Common Core Math 6 PLUS
Common Core Math 6 PLUS is a compacted course comprised of all the Common Core Math 6 standards and a portion of the Common Core Math 7 standards.
- Ratios and Proportional Relationships: Understand ratio concepts and use ratio reasoning to solve problems; analyze proportional relationships and use them to solve real‐world and mathematical problems.
- The Number System: Apply and extend previous understandings of multiplication and division to divide fractions by fractions; multiply and divide multi–‐digit numbers and find common factors and multiples; apply and extend previous understandings of numbers to the system of rational numbers.
- Expressions and Equations: Apply and extend previous understandings of arithmetic to algebraic expressions; reason about and solve one variable equations and inequalities; represent and analyze quantitative relationships between dependent and independent variables.
- Geometry: Solve real–‐world and mathematical problems involving area, surface area, and volume; solve real‐life and mathematical problems involving angle and measure.

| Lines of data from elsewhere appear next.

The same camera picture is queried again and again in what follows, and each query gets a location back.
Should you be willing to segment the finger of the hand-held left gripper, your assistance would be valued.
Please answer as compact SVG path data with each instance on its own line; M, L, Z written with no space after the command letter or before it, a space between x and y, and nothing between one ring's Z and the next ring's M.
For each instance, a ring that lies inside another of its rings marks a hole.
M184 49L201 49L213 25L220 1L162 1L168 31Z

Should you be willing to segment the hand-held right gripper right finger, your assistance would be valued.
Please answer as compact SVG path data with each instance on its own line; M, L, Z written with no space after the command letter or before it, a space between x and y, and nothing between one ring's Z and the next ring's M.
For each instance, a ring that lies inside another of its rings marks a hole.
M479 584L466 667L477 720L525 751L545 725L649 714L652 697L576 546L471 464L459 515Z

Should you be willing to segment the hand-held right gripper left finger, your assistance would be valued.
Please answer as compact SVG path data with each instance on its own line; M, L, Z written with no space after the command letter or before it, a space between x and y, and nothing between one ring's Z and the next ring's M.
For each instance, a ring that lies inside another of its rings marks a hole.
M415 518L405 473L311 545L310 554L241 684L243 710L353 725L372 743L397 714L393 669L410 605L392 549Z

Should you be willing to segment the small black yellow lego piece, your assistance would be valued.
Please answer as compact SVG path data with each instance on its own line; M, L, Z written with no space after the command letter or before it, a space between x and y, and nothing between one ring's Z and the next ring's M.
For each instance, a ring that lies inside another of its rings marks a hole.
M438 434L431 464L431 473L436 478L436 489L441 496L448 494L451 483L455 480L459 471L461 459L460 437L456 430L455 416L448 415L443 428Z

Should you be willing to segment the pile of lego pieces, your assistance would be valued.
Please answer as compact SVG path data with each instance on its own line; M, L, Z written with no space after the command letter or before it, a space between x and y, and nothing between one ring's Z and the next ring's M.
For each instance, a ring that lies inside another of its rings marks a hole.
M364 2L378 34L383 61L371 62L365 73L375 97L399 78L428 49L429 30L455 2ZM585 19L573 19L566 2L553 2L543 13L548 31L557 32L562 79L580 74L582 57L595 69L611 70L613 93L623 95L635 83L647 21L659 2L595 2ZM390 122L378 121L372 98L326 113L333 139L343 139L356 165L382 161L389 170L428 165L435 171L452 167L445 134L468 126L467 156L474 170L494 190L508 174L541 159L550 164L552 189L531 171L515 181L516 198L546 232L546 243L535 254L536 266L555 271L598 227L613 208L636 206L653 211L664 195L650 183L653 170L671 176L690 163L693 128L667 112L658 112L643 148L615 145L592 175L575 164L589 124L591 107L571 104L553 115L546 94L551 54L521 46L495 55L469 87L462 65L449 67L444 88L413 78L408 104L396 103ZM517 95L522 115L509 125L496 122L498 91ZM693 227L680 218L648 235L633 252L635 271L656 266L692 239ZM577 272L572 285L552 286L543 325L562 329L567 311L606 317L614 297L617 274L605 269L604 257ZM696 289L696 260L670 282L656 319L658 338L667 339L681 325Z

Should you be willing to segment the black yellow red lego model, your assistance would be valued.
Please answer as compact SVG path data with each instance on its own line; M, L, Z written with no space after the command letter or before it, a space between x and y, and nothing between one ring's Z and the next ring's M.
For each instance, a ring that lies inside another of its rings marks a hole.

- Statistics and Probability: Develop understanding of statistical variability; summarize and describe distributions.
Science
Traditional laboratory experiences provide opportunities to demonstrate how science is constant, historical, probabilistic, and replicable. Although there are no fixed steps that all scientists follow, scientific investigations usually involve collections of relevant evidence, the use of logical reasoning, the application of imagination to devise hypotheses, and explanations to make sense of collected evidence. Student engagement in scientific investigation provides background for understanding the nature of scientific inquiry. In addition, the science process skills necessary for inquiry are acquired through active experience. The process skills support development of reasoning and problem‐solving ability and are the core of scientific methodologies.
Social Studies
Students in sixth grade will continue to expand the knowledge, skills, and understandings acquired in the fourth and fifth grade studies of North Carolina and the United States by connecting those studies to their first formal look at a study of the world. Sixth graders will focus heavily on the discipline of geography by using the themes of location, place, movement, human–‐environment interaction, and region to understand the emergence, expansion, and decline of civilizations and societies from the beginning of human existence to the Age of Exploration. Students will take a systematic look at the history and culture of various world regions including the development of economic, political and social systems through the lens of change and continuity. As students examine the various factors that shaped the development of civilizations, societies, and regions in the ancient world, they will examine both similarities and differences among these areas. Conscious effort will be made to integrate various civilizations, societies, and regions from every continent (Africa, Asia, Europe and the Americas). During this study, students will learn to recognize and interpret the “lessons of history;” those transferable understandings that are supported throughout time by recurring themes and issues.